Platform - peatland, Cloonbreany, Co. Longford
Co. Longford |
Ritual/Ceremonial
In a bog in Cloonbreany, County Longford, a small arrangement of wood lies preserved in the peat, barely a metre in length and less than a metre wide.
It is not a dramatic find in the conventional sense, yet its very modesty is part of what makes it worth pausing over. Aligned northwest to southeast, the structure consists of longitudinal brushwood laid over a single supporting roundwood timber, and the whole thing was already in poor condition when archaeologists came to record it. What survives is a fragment, most likely the remnant of a platform, the kind of low constructed surface that people in earlier centuries built across boggy or waterlogged ground to create a stable working or standing area.

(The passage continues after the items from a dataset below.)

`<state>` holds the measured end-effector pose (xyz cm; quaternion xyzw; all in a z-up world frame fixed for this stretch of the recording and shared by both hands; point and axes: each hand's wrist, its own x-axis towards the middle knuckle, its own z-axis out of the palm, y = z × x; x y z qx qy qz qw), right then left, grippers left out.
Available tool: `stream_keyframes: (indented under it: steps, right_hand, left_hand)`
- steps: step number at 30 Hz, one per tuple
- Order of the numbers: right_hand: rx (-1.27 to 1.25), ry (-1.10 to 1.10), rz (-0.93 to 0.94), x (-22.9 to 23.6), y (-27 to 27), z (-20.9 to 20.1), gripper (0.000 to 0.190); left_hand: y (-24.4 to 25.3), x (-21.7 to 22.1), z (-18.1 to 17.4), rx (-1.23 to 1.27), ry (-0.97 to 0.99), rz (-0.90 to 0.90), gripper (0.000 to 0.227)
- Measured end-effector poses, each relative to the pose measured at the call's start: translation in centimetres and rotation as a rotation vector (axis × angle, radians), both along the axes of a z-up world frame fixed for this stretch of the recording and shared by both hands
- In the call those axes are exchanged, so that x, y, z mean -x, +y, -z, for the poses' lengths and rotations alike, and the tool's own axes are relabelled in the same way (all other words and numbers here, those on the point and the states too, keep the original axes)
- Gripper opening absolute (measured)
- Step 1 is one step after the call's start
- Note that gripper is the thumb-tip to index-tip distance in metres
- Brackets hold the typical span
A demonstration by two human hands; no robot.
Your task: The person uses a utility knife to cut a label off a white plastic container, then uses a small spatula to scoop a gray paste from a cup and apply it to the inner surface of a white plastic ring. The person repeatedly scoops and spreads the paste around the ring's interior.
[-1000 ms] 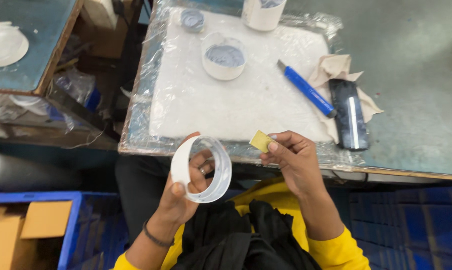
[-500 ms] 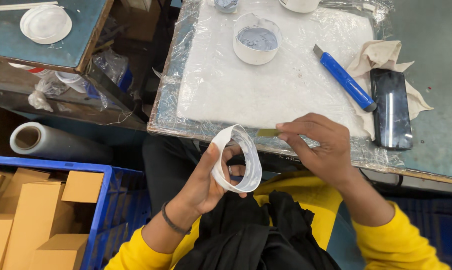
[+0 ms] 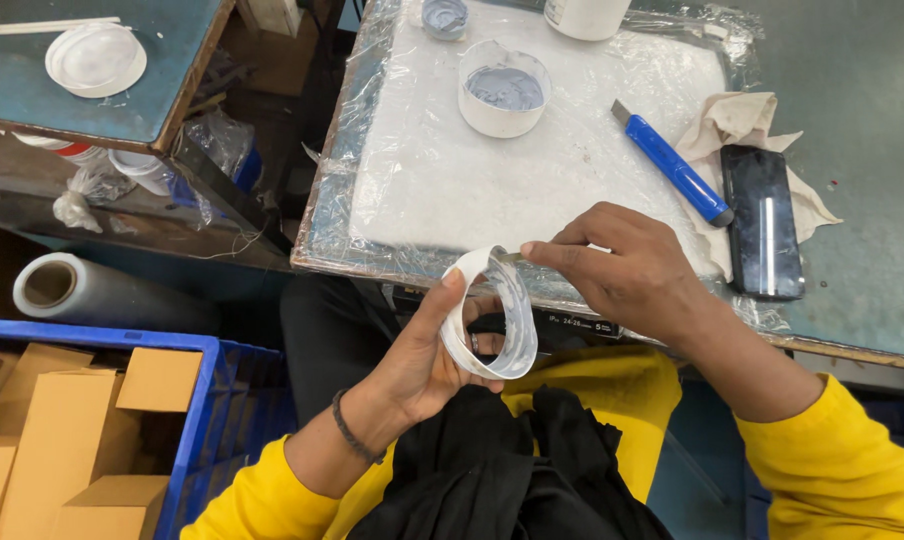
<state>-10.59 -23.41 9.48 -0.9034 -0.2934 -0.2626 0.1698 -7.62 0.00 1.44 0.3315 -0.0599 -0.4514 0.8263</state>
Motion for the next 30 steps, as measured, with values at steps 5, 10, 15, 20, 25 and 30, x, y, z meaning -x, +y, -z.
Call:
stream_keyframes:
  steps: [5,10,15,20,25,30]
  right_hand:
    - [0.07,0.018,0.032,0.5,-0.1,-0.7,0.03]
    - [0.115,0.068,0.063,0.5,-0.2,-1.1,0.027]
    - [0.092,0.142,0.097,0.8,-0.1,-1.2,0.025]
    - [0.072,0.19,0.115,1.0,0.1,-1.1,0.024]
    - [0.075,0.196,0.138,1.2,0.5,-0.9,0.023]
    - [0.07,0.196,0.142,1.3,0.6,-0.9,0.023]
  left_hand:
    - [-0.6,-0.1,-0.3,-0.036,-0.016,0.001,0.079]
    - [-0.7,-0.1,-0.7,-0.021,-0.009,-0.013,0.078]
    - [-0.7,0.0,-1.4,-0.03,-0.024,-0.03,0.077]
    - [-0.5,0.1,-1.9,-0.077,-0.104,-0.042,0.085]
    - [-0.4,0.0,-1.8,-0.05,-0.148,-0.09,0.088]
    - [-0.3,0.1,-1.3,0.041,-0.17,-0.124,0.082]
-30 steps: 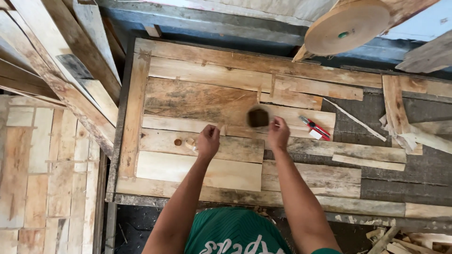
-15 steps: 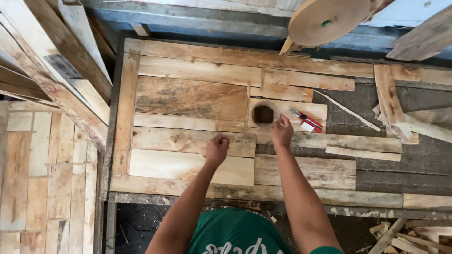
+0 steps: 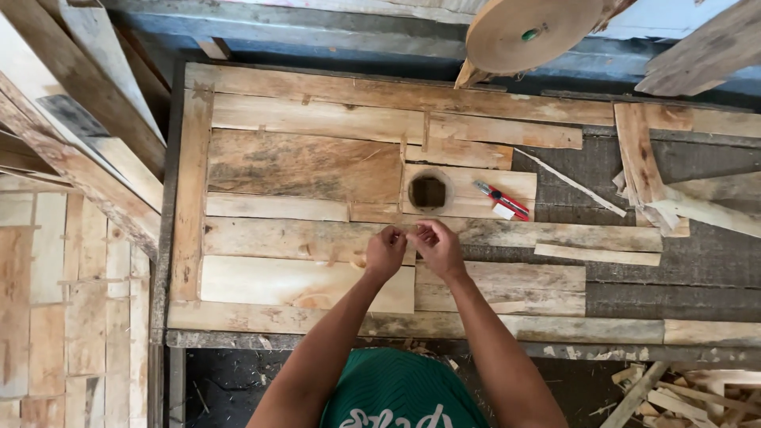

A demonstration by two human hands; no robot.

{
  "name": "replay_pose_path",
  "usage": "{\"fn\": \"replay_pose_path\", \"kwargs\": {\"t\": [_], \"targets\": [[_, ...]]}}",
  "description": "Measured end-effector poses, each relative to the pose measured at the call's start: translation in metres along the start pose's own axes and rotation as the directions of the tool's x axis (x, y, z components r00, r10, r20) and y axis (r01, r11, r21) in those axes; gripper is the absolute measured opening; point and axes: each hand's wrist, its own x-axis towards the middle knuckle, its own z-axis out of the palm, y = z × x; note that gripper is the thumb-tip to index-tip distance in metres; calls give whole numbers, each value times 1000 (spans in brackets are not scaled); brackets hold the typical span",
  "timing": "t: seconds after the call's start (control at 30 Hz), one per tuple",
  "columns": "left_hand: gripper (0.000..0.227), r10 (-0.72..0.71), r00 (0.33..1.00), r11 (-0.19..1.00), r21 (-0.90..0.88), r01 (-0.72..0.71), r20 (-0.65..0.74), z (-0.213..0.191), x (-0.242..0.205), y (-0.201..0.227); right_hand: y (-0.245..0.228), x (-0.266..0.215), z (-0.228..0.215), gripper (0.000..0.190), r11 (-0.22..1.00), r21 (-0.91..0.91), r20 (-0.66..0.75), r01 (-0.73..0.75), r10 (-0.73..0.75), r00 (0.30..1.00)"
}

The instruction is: Measuring a circular hole and fitting thin wooden strips onto a wooden assembly on a workbench.

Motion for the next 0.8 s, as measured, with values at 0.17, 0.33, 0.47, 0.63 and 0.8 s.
{"fn": "replay_pose_path", "kwargs": {"t": [0.17,0.33,0.47,0.63,0.8], "targets": [[24,13,1000,1000,23,-12,-19,3,12,7,1,9,-4,24,997,-75,-68,30,-35,997],[23,-51,998,999,15,51,-26,6,22,18,-23,20,-11,22,988,-145,-88,54,-68,994],[24,-86,996,996,18,86,-26,11,29,19,-17,29,-11,32,963,-229,-130,145,-178,975],[21,-38,998,997,61,42,-54,17,40,25,8,44,-12,16,977,-209,-219,35,-82,972],[26,-128,991,992,6,128,37,18,49,40,18,57,-14,19,985,-171,-270,15,-61,961]]}}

Peatland archaeology of this kind is easily overlooked, but bogs are among the best preservers of organic material in Ireland. Waterlogged, acidic, and low in oxygen, they can hold timber in a legible state for centuries or even millennia, long after equivalent structures on dry land have rotted entirely away. The brushwood and roundwood recorded at Cloonbreany offer only the barest outline of whatever activity once took place here, and the evidence stops well short of allowing any firm conclusions about date or purpose. The site was documented by Jane Whitaker of Archaeological Development Services, with the record compiled by Mary Tunney.